Introduction

Benford’s Law (Benford 1938), also known as the first digit law or law of the leading digits, is a logarithmic probability distribution function for the first significant digits, which can be written as

$$ P\left( d \right) = \log_{10} \left( {1 + \frac{1}{d}} \right),\,d = { 1},{ 2}, \, \ldots ,{ 9} $$
(1)

where P is the probability and d is the first significant digit in question. The first significant digit of a number is the first non-zero digit on its extreme left like 7 for 725 and 2 for 0.0239. According to Eq. 1, in a given data set the probability of occurrence of a certain digit as first significant digit decreases logarithmically as the value of the digit increases from 1 to 9. The expected proportions for the first digits are shown in Table 1.

Table 1 The expected proportions of Benford’s Law for the first digits

This was first observed in 1881 by American astronomer and mathematician Simon Newcomb (Newcomb 1881), who noted that the first pages in his book of logarithmic tables were more worn than later pages, which indicated that the tables of logarithms were not used in a uniform way.
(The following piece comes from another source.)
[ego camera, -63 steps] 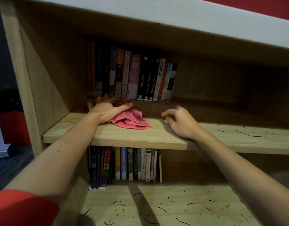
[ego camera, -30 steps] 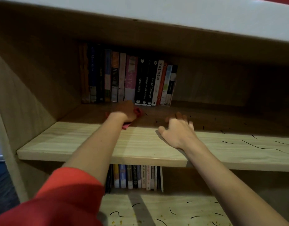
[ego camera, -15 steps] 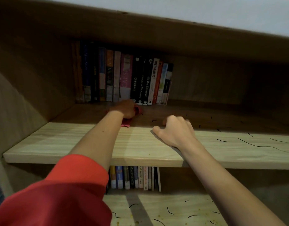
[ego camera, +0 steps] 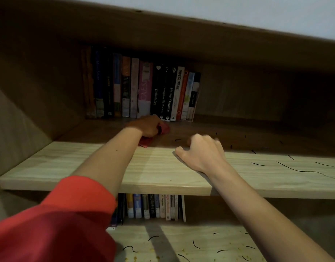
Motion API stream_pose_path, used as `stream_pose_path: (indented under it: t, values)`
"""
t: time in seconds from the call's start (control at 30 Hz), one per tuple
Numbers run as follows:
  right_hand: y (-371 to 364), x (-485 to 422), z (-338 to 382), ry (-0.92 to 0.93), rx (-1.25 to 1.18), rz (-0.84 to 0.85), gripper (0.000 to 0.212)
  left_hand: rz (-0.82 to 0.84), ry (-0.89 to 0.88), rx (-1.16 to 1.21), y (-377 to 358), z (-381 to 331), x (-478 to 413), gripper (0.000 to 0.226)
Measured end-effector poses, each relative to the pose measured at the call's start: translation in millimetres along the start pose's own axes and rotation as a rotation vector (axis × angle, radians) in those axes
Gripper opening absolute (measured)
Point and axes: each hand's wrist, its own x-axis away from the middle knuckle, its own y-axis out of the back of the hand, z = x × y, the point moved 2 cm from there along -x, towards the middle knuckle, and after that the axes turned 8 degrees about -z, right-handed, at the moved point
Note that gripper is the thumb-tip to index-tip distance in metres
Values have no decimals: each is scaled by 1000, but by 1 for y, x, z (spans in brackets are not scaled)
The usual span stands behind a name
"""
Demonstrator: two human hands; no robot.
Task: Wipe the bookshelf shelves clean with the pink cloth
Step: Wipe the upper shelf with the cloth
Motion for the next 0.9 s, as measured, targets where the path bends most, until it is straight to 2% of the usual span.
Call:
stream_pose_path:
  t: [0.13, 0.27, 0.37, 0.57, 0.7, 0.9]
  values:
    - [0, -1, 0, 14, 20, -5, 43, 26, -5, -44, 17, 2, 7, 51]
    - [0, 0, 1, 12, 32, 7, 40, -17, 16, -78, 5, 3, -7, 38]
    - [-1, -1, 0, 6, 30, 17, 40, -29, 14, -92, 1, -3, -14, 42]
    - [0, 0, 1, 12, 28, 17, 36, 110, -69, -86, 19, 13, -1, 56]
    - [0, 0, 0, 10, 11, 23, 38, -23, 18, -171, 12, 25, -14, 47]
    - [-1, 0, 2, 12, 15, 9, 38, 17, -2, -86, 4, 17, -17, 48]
From this he inferred that fellow scientists using the logarithm tables were looking up numbers starting with 1 more often than numbers starting with 2, numbers with first digit 2 more often than 3, and so on.

This law was rediscovered in 1938 by American electrical engineer and physicist Frank Benford and is now known as “Benford’s Law”. Benford analyzed 20 lists of large data sets with a total of 20,229 observations and 10 lists of smaller data sets with a total of 2,968 observations. This lists included the surface areas of rivers, the sizes of populations, physical constants, molecular weights, entries from a mathematical handbook, numbers contained in an issue of a magazine, death rates etc. He found that the digit 1 tends to occurs with probability of ~30 %, much greater than the expected 11.1 % (i.e., one digit out of 9).

Benford’s Law has been extensively applied to a wide variety of natural and man-made data sets, such as numerical data on the country-wise adherent distribution of major world religions (Mir 2012), financial data of religious community (Clippe and Ausloos 2012), fraud detection in scientific publications (Hein et al. 2012), detecting electoral fraud (Beber and Scacco 2012), time series analysis of seismic clusters (Sottili et al. 2012), experimental values of β-decay half-lives (Ni et al. 2009) and hydrological data (Nigrini and Miller 2007).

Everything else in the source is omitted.